• [Exercise goal]
Transcribe the closing lines of the listing exactly, starting at the one that contains "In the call" and including the last.

_ _ _ _

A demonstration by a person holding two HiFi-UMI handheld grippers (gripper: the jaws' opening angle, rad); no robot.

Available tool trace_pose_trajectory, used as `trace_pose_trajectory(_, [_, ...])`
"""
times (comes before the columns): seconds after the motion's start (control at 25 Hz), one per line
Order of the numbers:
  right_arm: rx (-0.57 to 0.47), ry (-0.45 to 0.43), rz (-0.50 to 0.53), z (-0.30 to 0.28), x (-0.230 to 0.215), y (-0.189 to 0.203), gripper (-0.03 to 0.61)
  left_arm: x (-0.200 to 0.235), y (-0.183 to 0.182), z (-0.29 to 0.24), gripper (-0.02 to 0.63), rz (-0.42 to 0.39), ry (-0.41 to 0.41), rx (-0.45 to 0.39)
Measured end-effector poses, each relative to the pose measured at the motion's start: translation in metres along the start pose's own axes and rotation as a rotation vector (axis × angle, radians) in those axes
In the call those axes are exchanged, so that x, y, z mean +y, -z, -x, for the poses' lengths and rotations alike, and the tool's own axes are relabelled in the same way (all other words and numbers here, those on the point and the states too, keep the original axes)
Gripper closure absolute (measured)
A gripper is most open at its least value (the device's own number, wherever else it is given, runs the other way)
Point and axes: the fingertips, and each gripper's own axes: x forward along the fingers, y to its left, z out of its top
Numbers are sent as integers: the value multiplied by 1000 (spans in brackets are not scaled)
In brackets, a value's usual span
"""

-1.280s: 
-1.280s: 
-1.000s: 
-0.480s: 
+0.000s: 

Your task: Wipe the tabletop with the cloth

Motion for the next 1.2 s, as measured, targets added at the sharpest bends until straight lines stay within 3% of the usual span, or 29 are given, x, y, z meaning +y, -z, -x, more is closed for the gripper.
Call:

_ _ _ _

• [Exercise output]
In the call those axes are exchanged, so that x, y, z mean +y, -z, -x, for the poses' lengths and rotations alike, and the tool's own axes are relabelled in the same way (all other words and numbers here, those on the point and the states too, keep the original axes)
Gripper closure absolute (measured)
A gripper is most open at its least value (the device's own number, wherever else it is given, runs the other way)
Point and axes: the fingertips, and each gripper's own axes: x forward along the fingers, y to its left, z out of its top
Numbers are sent as integers: the value multiplied by 1000 (spans in brackets are not scaled)
In brackets, a value's usual span
"""

-1.280s: 
-1.280s: 
-1.000s: 
-0.480s: 
+0.000s: 

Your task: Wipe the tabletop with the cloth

Motion for the next 1.2 s, as measured, targets added at the sharpest bends until straight lines stay within 3% of the usual span, or 29 are given, x, y, z meaning +y, -z, -x, more is closed for the gripper.
Call:

No additional output is expected.